Knitting fairy finds favour in Titahi Bay
It would seem Titahi Bay preschoolers can spin as good a yarn as anyone.
When their teacher Christine Macilquham shared news clippings from Wanaka of a ‘‘yarn bomber’’ leaving knitted treats around parks and playgrounds, the kids at Titahi Bay Kindergarten decided it was the work of ‘‘the knitting fairy’’.
Not only did their enchanting theory find its way into the pages of the Wanaka Sun, but the woolly mystery inspired an interest in knitting from children and teachers alike.
As well as weekly news clippings from Wanaka on the ‘‘fairy’s’’ activities, Ms Macilquham decided to feed the kids’ curiosity further.
She brought a loom into class, along with a knitted rug and finger puppets.
Outside, knitted flowers could be found in the playground trees, and beanies on the Maori carvings.
‘‘The kids decided there must also be a Titahi Bay knitting fairy,’’ she says.
Balls of wool began replacing paints on the kindy tables, and teachers began dusting off their old knitting needles.
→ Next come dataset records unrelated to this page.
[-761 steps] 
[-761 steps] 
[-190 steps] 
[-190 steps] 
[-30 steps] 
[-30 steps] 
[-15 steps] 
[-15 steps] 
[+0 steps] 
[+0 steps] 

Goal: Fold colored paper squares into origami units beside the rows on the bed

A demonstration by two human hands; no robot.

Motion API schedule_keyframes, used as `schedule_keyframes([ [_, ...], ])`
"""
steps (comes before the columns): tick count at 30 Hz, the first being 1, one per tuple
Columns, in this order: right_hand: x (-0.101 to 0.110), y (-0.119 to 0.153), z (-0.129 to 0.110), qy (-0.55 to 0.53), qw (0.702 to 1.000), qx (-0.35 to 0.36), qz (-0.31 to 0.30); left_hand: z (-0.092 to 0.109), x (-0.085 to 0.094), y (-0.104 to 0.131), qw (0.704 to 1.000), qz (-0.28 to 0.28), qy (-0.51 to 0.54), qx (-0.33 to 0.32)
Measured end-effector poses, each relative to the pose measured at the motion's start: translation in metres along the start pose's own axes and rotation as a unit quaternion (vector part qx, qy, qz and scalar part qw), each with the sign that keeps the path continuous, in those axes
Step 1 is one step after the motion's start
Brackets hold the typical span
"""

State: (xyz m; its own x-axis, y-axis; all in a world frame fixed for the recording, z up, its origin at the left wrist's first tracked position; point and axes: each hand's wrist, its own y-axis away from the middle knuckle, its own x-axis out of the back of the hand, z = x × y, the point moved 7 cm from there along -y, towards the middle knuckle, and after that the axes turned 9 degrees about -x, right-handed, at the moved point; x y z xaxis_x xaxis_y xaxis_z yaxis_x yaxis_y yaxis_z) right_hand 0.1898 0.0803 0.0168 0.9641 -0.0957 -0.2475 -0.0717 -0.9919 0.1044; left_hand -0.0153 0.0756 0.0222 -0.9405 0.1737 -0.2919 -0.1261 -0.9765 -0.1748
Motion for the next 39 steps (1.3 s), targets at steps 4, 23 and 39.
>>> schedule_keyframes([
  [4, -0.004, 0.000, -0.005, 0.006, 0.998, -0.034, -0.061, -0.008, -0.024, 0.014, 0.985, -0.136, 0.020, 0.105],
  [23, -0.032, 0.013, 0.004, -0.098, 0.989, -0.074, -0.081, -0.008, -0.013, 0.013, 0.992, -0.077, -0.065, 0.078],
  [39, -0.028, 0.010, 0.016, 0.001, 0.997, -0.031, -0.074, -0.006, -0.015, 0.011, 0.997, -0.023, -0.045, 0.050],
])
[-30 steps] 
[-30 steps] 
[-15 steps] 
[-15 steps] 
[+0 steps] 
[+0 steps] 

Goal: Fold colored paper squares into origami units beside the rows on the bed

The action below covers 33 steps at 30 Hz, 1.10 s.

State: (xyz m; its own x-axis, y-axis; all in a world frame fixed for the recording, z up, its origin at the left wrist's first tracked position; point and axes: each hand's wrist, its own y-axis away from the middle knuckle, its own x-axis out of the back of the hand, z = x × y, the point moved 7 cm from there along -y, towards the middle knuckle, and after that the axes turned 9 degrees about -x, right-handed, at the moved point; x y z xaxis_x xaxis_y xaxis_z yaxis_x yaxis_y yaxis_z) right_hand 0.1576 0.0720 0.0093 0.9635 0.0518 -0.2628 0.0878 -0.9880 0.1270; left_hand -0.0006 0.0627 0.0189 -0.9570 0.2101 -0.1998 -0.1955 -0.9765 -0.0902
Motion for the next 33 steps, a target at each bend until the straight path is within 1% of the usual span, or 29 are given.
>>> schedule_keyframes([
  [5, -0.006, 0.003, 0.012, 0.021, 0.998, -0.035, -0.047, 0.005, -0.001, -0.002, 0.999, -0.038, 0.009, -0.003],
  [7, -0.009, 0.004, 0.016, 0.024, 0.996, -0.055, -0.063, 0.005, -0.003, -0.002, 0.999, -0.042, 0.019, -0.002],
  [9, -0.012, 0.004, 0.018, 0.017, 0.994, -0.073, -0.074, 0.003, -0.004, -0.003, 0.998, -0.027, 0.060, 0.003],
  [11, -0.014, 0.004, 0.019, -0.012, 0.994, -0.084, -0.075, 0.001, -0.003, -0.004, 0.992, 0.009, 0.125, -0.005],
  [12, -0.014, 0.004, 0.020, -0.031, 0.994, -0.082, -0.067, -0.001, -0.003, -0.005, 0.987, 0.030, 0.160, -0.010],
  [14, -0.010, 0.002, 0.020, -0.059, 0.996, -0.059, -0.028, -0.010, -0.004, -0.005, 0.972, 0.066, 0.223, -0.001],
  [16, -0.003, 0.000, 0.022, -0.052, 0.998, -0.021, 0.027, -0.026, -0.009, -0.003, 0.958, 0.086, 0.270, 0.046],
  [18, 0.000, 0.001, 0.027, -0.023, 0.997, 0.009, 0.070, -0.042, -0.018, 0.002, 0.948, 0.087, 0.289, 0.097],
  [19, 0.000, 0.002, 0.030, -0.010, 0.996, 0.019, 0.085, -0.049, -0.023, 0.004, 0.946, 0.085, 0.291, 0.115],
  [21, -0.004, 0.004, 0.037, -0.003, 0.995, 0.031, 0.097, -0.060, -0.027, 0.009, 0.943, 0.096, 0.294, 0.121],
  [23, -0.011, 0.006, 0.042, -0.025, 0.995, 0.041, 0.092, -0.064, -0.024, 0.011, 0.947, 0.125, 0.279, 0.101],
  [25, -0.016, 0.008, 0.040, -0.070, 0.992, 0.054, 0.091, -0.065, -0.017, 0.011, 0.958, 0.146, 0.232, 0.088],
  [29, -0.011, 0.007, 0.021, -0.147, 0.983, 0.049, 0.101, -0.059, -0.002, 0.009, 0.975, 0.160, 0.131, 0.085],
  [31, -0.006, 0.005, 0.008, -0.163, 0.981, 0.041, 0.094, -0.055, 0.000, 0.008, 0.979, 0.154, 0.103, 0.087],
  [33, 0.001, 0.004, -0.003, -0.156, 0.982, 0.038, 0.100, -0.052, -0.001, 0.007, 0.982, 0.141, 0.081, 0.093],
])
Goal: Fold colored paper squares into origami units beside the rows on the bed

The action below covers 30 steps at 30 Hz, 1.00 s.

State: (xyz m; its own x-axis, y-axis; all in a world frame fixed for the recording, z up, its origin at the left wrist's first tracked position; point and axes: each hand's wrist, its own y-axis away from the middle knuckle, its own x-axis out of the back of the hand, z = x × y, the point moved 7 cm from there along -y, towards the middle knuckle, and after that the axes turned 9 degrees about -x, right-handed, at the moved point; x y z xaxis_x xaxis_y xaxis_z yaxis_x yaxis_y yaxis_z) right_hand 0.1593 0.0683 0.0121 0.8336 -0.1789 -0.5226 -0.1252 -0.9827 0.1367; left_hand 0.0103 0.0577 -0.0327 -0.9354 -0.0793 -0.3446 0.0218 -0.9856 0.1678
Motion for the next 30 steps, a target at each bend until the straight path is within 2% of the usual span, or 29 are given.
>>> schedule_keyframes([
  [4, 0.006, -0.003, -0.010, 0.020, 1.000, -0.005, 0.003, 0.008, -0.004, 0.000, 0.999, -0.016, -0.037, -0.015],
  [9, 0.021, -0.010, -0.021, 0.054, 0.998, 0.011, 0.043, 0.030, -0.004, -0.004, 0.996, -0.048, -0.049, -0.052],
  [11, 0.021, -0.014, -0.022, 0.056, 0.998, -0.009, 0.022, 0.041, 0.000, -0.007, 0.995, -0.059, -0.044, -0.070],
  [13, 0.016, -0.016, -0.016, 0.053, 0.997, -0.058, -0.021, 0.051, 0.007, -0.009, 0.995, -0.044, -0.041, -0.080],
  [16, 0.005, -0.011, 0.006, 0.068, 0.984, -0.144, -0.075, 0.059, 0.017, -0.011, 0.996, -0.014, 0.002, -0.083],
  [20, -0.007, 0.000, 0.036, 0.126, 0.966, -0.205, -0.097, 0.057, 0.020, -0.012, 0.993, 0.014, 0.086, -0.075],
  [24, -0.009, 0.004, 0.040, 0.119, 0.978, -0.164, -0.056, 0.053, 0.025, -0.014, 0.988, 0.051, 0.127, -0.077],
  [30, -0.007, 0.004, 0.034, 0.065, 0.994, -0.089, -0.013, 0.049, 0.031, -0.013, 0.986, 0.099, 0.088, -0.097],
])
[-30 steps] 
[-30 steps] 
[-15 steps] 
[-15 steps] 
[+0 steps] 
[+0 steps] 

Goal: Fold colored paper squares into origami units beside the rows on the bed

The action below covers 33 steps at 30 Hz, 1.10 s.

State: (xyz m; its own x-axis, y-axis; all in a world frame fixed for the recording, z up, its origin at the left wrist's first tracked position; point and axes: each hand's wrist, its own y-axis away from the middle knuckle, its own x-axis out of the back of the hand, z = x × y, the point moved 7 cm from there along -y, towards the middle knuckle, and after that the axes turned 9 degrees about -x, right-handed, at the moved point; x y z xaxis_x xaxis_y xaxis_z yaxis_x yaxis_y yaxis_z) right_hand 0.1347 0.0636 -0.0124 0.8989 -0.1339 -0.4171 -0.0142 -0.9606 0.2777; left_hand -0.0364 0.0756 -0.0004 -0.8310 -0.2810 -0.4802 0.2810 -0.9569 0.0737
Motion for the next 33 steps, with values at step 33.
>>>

The kids are being taught about the dyeing process and a field trip to Lindale Farm is planned so they can see where the fleece originates.
Ms Macilquham says they like to show the kids how things are made and where they come from.
‘‘It’s been great. Most kids just think things come from The Warehouse.’’
Her friend in Wanaka, Gail Petersen, who had been sending her the Sun clippings, was disappointed by some of the negative feedback the yarn bomber was receiving at home, so told the newspaper about the positive impact on a Porirua kindergarten.
Four-year-old Isabella Tuffy has proved to be the most talented and enthusiastic of the young knitters, even assisting her classmates.
‘‘These things are my favourite,’’ she says with a smile, looking at the brightly coloured balls of wool around her.
Knit pickers: A Wanaka ‘‘yarn bomber’’ and a little imagination has brought out the knitter in Isabella Tuffy. Also enjoying the woolly hobby are, from left, Sophie Pierce, Raniera Wereta and Rose Mitchell.